While acknowledging the breach, Ledger claimed that the data in question was stolen in June when Ledger’s e-commerce database was compromised. In a series of tweets, they said:
Today, we were alerted to the dump of the contents of a Ledger customer database on Raidforum. We are still confirming, but early signs tell us that this indeed could be the contents of our e-commerce database from June 2020.
But despite an earlier claim by the company that only 9,500 phone numbers, postal addresses, and purchase details were compromised during the hack, it is obvious that the actual volume of leaked data is a lot more than what Ledger reported. It is also possible that this is an entirely new hack.

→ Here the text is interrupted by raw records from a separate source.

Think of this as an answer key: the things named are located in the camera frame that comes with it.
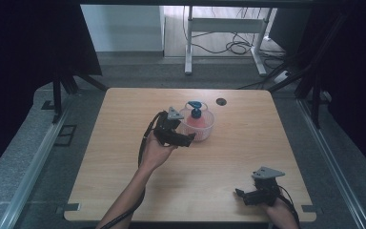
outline white desk leg
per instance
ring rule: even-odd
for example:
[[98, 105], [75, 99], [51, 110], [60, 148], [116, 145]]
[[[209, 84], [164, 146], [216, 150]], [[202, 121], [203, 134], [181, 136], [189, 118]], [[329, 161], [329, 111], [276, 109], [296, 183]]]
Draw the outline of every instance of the white desk leg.
[[266, 69], [264, 68], [263, 62], [260, 59], [259, 51], [260, 51], [261, 42], [263, 41], [264, 34], [266, 33], [267, 26], [269, 24], [269, 19], [270, 19], [271, 14], [272, 14], [272, 8], [269, 8], [269, 11], [267, 12], [266, 17], [263, 19], [261, 30], [260, 30], [260, 33], [258, 34], [255, 45], [254, 45], [254, 47], [251, 48], [252, 56], [254, 57], [254, 63], [256, 64], [259, 74], [261, 76], [265, 76], [267, 73], [266, 73]]
[[192, 22], [193, 22], [193, 6], [189, 6], [189, 18], [187, 21], [187, 45], [186, 45], [186, 62], [184, 67], [185, 74], [192, 74]]

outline human hand
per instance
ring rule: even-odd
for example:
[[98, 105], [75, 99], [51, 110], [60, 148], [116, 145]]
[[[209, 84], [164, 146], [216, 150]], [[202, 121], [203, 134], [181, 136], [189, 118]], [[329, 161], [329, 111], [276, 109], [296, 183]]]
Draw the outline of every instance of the human hand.
[[298, 229], [294, 216], [287, 204], [277, 198], [273, 206], [260, 203], [259, 206], [266, 212], [270, 220], [280, 229]]
[[163, 146], [160, 144], [153, 131], [151, 131], [147, 138], [140, 167], [150, 171], [155, 170], [169, 158], [174, 149], [177, 149], [177, 146]]

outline white metal stand
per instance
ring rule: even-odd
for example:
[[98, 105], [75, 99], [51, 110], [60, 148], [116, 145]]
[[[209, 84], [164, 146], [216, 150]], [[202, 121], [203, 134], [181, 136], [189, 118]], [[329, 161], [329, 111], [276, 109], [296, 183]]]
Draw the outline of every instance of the white metal stand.
[[185, 74], [192, 73], [192, 32], [193, 31], [214, 31], [214, 32], [240, 32], [258, 33], [254, 47], [251, 47], [252, 56], [260, 75], [266, 75], [263, 62], [260, 59], [260, 45], [269, 24], [272, 8], [263, 19], [231, 19], [231, 18], [193, 18], [193, 6], [189, 6], [189, 17], [187, 27], [186, 63]]

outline transparent plastic bucket
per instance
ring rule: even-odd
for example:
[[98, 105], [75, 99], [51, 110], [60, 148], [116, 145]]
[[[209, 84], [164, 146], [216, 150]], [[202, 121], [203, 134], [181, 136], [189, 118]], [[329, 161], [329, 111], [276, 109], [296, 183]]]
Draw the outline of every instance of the transparent plastic bucket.
[[187, 118], [192, 115], [192, 109], [188, 108], [187, 103], [184, 109], [180, 110], [180, 114], [184, 116], [184, 119], [180, 123], [180, 133], [183, 135], [188, 135], [195, 133], [194, 141], [202, 141], [207, 139], [207, 137], [210, 136], [213, 126], [214, 126], [214, 115], [208, 110], [207, 104], [201, 102], [203, 105], [205, 105], [206, 109], [201, 110], [201, 116], [204, 117], [204, 121], [206, 126], [204, 128], [198, 128], [190, 126], [187, 123]]

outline person's left hand
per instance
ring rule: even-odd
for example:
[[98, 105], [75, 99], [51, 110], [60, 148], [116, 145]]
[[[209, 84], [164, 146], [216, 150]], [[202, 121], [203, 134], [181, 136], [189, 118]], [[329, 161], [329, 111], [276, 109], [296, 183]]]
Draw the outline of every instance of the person's left hand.
[[147, 168], [151, 171], [155, 170], [169, 158], [174, 149], [177, 149], [177, 146], [163, 146], [160, 144], [153, 131], [151, 131], [147, 138], [140, 167]]

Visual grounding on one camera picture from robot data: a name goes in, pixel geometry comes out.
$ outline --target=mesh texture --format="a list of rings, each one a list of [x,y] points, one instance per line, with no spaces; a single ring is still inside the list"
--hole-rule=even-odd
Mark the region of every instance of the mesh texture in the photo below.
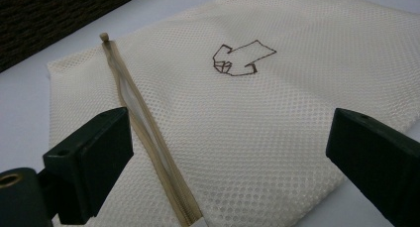
[[[290,226],[344,179],[325,157],[336,107],[402,132],[418,119],[418,28],[419,16],[363,0],[217,0],[116,43],[208,225]],[[276,50],[255,62],[257,73],[213,67],[222,45],[255,40]],[[50,64],[52,145],[118,106],[100,50]],[[177,223],[136,144],[89,224]],[[125,188],[136,193],[128,203]],[[156,205],[133,203],[145,200]],[[140,216],[147,211],[157,218]]]

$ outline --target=white mesh fabric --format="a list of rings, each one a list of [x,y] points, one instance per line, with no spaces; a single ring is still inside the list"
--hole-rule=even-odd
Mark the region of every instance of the white mesh fabric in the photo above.
[[[209,226],[290,226],[343,180],[325,157],[336,107],[399,131],[419,117],[419,28],[419,16],[362,0],[217,0],[116,43]],[[255,40],[276,50],[257,73],[213,67],[222,45]],[[50,64],[52,145],[118,106],[100,50]],[[176,223],[135,153],[89,224]],[[143,192],[156,205],[142,205]]]

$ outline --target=woven wicker surface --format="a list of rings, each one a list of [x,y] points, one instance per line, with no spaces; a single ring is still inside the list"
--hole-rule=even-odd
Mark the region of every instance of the woven wicker surface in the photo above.
[[[0,0],[0,72],[130,0]]]

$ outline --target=embroidered arrow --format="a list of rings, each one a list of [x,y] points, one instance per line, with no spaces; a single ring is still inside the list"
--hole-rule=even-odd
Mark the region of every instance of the embroidered arrow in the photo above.
[[[222,45],[213,56],[213,66],[220,73],[227,73],[232,76],[254,74],[257,72],[255,62],[275,53],[275,50],[259,41],[254,41],[235,50]]]

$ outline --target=mesh bag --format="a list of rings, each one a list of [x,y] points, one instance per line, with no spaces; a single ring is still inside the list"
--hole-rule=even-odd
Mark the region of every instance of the mesh bag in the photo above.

Ledger went further to assure customers that it was working with law enforcement agencies to prosecute the hacker(s). According to them, over 170y phishing websites have been taken down since the original incident in June. However, the public is having none of these excuses. There has been a lot of backlash from the crypto community. One user (Alon Gal) stated:
Individuals who purchased a Ledger tend to have a high net worth in cryptocurrencies and will now be subject to both cyber harassments as well as physical harassments on a larger scale than experienced before.
Some users have even called for a boycott, while others are threatening legal action.